The Wages Of Sin

There are certain perks to appearing in pornography. I mean besides the amyl nitrate, fluff girls and mortified parents.

The pilot episode of Strip Club Confessions has been cut together and exhibited to select audiences in hopes of making a sale to someone somewhere who might need a titillating titty show. The trailer is available to a slightly larger audience — that being the entire world. If I were visible for more than half a second, I’d be embarrassed to the point of getting quickie plastic surgery by a disreputable South American doctor to assure my future anonymity. Should you visit the SCC website and view the trailer, I encourage you to blink so you’ll miss my performance entirely.

In a business that relies so heavily on who you know, it’s nice to know the sort of people who will pass on free stuff to you. For awhile now, I’d been feeling a little bad about not grabbing tickets to see John Cleese at the Just for Laughs festival. After all, it’s been one of my lifetime goals to see each of the Pythons in person. It’s a task that’s become rather more challenging since the 80’s now that they don’t really hang out together anymore, and they all seem determined to grow old and die eventually. I managed to stay one step ahead of the Grim Reaper, slipping Graham Chapman in under the cancer wire in 1988. I did a Terry Jones/Eric Idle double header in 2001. Cleese’s turn came unexpectedly the other night when I received an eleventh-hour call from one of SCC‘s producers, telling me there were two tickets waiting at the venue. Neither had my name on them, but that didn’t stop me.

The exact chain of title of who passed on the tickets to who when a whole series of people decided they couldn’t make it remains obscure. The situation wasn’t illuminated any further at the box office when the snobby Place des Arts ticket-monkey told me I didn’t look like an Eileen. I tried the usual round of name dropping in an effort to look connected, but he was immune.

“I haven’t heard of any of those people,” he told me in his bitchiest “I just work here and every day I turn away fifty assholes who try to snag comps by claiming they’re someone they’re not, or tight with someone they don’t know” tone.

Luckily, he wasn’t the guy holding my tickets. They lay with someone elsewhere who never questioned who I was, who I knew, or who I was claiming tickets on behalf of. Nevertheless, even as they were handed over to me, I was busted by someone else in the comp line.

“He doesn’t look like an Eileen. Check his I.D.”

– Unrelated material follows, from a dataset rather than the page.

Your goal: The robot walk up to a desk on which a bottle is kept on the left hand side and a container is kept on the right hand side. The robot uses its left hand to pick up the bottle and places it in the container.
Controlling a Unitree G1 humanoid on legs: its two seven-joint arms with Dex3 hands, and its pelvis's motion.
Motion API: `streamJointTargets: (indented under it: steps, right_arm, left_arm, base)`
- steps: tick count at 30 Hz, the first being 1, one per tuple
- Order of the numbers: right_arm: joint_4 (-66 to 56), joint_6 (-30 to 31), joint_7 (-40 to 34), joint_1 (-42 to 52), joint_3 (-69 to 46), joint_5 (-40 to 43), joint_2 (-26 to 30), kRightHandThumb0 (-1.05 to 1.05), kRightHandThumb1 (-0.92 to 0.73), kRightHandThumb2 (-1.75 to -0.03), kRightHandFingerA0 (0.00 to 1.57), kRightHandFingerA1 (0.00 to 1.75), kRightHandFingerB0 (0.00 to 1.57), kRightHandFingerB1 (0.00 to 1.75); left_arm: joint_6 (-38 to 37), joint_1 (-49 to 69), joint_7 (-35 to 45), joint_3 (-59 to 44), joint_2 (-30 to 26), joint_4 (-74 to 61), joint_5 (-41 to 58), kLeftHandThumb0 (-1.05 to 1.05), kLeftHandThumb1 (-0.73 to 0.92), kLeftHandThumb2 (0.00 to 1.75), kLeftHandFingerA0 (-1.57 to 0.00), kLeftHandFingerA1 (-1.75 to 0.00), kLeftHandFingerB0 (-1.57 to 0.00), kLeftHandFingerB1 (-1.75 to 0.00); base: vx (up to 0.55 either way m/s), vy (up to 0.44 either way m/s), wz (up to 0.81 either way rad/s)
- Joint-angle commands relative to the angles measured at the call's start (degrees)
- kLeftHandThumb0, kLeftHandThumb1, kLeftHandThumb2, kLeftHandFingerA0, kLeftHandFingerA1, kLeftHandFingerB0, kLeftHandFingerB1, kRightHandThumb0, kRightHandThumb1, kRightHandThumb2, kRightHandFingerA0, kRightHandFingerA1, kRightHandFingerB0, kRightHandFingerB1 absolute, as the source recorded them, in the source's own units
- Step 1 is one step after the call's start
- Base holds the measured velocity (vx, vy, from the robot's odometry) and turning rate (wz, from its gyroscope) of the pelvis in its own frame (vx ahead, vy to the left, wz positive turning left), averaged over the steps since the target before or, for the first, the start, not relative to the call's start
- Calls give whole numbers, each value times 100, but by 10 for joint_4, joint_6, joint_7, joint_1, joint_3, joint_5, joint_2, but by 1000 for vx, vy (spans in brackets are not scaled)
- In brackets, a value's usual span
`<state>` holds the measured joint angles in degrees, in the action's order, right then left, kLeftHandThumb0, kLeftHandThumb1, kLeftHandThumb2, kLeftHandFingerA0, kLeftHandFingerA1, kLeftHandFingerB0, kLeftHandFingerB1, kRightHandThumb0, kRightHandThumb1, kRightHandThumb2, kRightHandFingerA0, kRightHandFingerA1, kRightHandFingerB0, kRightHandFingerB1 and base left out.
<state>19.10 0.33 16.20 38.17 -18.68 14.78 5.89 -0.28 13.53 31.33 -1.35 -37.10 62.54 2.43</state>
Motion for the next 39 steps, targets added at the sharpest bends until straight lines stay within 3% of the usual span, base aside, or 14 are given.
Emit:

No one checked my I.D. because it quickly became obvious it was just someone fucking with me. The someone in question was Jean Guérin.

Jean Guérin is one of those ubiquitous presences in Montreal who has his finger on the pulse of whatever is cool and interesting in town – and then somehow manages to infiltrate it. His greatest claim to fame came in the early 90’s, when he worked as a driver for a short-lived film festival of the fantastic. No one had ever heard of Peter Jackson back then, but Jean was pressed into service as his chauffeur while Peter was in town for the three screenings of his new film, Braindead. I was there the night Peter, in the Q&A session, announced that his next project would be called Heavenly Creatures, and that he had unexpectedly found the perfect Orson Welles during his stay in Montreal. One trip to New Zealand later, a brief on-screen snog with Kate Winslet, and infamy was assured. Thanks to this more than passing resemblance, Jean now holds the distinction of portraying Orson Welles almost as many times as Orson Welles did. And there’s still time for Jean to catch up since he continues to act, whereas Orson seems committed to staying dead.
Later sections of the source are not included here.